Un médecin lui a indiqué qu’un faible taux de glucose dans le sang pouvait expliquer une telle explosion. Aussi farfelue soit-elle, cette hypothèse n’est pas entrée dans l’oreille d’un sourd puisque Sir Alex Ferguson a imposé des analyses sanguines à son joueur quelques jours plus tard. Les résultats ne révéleront rien bien sûr.

McEnroe a sauvé Canto

De façon indirecte, la star caractérielle du tennis américain John McEnroe a sauvé la peau de Cantona à Manchester United. A chaud, Sir Alex Ferguson estime que, pour l’image du club, un départ du Français est inéluctable. Sauf qu’après le match, sur le chemin du retour, le coup de téléphone d’un de ses amis, pèsera lourd dans la décision finale du manager de MU. « Il m’a dit : « Tu te souviens de notre petite conversation sur John McEnroe ? Je t’avais expliqué qu’Eric et lui, c’est la même chose. John explosait sur les courts, insultait les arbitres, pestait contre lui-même. Mais en dehors du court, il pouvait être charmant. Eric, c’est pareil. Ce type est génial. Ne cède pas Alex », peut-on lire dans l’ouvrage « Cantona, le rebelle qui voulut être roi ». Le Français terminera sa carrière à MU en 1997.
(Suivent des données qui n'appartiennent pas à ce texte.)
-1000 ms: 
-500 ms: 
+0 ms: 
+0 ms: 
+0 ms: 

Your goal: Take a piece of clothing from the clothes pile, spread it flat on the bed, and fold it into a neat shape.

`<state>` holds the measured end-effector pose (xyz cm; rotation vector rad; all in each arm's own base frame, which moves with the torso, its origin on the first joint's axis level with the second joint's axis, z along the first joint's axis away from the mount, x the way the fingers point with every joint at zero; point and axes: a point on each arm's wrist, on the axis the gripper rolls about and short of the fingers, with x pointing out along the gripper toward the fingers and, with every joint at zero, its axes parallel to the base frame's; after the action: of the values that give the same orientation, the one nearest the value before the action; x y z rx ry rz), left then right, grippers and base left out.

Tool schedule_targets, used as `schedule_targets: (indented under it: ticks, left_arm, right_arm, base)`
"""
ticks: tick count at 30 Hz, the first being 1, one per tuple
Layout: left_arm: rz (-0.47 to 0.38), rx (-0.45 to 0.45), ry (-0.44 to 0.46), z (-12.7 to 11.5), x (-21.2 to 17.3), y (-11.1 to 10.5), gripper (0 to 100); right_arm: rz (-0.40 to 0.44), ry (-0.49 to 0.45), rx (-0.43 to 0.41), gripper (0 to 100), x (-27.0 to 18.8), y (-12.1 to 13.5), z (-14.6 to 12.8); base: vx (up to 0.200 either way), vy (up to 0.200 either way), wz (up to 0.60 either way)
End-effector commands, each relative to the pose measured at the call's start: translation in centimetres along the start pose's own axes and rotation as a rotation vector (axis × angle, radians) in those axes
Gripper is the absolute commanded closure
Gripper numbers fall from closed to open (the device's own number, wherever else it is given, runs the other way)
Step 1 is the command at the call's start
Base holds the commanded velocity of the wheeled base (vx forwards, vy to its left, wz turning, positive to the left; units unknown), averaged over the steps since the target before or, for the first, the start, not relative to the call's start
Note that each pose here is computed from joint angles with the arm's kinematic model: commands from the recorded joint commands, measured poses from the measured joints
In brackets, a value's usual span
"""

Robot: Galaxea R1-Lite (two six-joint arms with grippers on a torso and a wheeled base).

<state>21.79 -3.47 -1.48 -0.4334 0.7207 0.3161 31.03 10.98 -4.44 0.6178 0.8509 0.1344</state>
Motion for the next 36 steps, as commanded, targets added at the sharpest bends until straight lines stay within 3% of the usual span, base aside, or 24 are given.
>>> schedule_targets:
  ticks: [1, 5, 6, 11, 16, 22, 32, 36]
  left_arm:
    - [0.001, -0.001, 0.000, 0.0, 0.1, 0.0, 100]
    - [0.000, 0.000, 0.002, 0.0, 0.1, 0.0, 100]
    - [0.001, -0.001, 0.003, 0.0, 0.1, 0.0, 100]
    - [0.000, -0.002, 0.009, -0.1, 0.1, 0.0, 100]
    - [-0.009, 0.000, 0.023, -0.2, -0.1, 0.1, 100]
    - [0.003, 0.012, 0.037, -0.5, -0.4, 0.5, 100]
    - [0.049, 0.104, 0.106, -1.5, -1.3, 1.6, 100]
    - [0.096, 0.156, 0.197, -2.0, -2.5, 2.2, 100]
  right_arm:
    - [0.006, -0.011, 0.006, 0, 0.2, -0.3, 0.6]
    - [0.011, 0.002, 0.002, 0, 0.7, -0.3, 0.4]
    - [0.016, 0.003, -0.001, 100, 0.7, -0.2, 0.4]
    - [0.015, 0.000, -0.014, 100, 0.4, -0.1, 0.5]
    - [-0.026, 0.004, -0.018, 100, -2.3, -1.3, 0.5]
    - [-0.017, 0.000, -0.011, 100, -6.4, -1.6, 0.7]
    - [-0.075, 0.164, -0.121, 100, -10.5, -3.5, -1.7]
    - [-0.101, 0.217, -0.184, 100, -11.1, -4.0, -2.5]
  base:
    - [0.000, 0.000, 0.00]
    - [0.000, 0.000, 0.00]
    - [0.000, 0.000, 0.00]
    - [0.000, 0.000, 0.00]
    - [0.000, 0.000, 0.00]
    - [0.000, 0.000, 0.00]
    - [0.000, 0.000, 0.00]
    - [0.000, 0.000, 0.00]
Cantona l’a vécu « comme une libération »

Bien sûr, « Canto » n’est pas fier (quoique…) : « C’était une erreur, admet-il lors d’une interview pour la BBC en 2011. Mais c’est la vie. C’est moi. » Du Cantona pur jus qui va un peu plus loin dans l’analyse : « Ce geste de Kung-fu, c’est comme un rêve pour certaines personnes. Alors, je l’ai fait pour elles. Parfois, elles ressentent beaucoup de pression dans leur boulot, dans leur business… Elles aimeraient faire un truc comme ça mais elles ne peuvent pas. Quand on le fait, c’est un peu comme une libération. J’ai vu tellement de joueurs marquer des buts…. Ils connaissent ce feeling quand on marque. Mais celui-là… Sauter et frapper un hooligan, ce n’est pas quelque chose qu’on voit tous les jours. »

Il a inspiré une album à Morrissey

« Je le trouve très excitant. » Voilà comment le célèbre chanteur du légendaire groupe britannique The Smiths qualifie le Français après son geste insensé. Immense star outre-Manche, Morrissey accorda bon nombre d’interviewes avec des t-shirt à l’effigie du célèbre numéro 7. « Je trouve que ce geste est un bon exemple, c‘est très glamour », glisse-t-il alors un brin provocateur. Sur scène, le charismatique chanteur n’oublie pas non plus Canto, se présentant avec un tambourin sur lequel on peut lire en lettres noires « Eric » et « Cantona ». Mais la fascination de Morrisey va encore plus loin puisque l’ex-star de Manchester United inspira tout simplement « Southpaw Grammar », 5e album solo du Britannique, sorti quelques mois plus tard.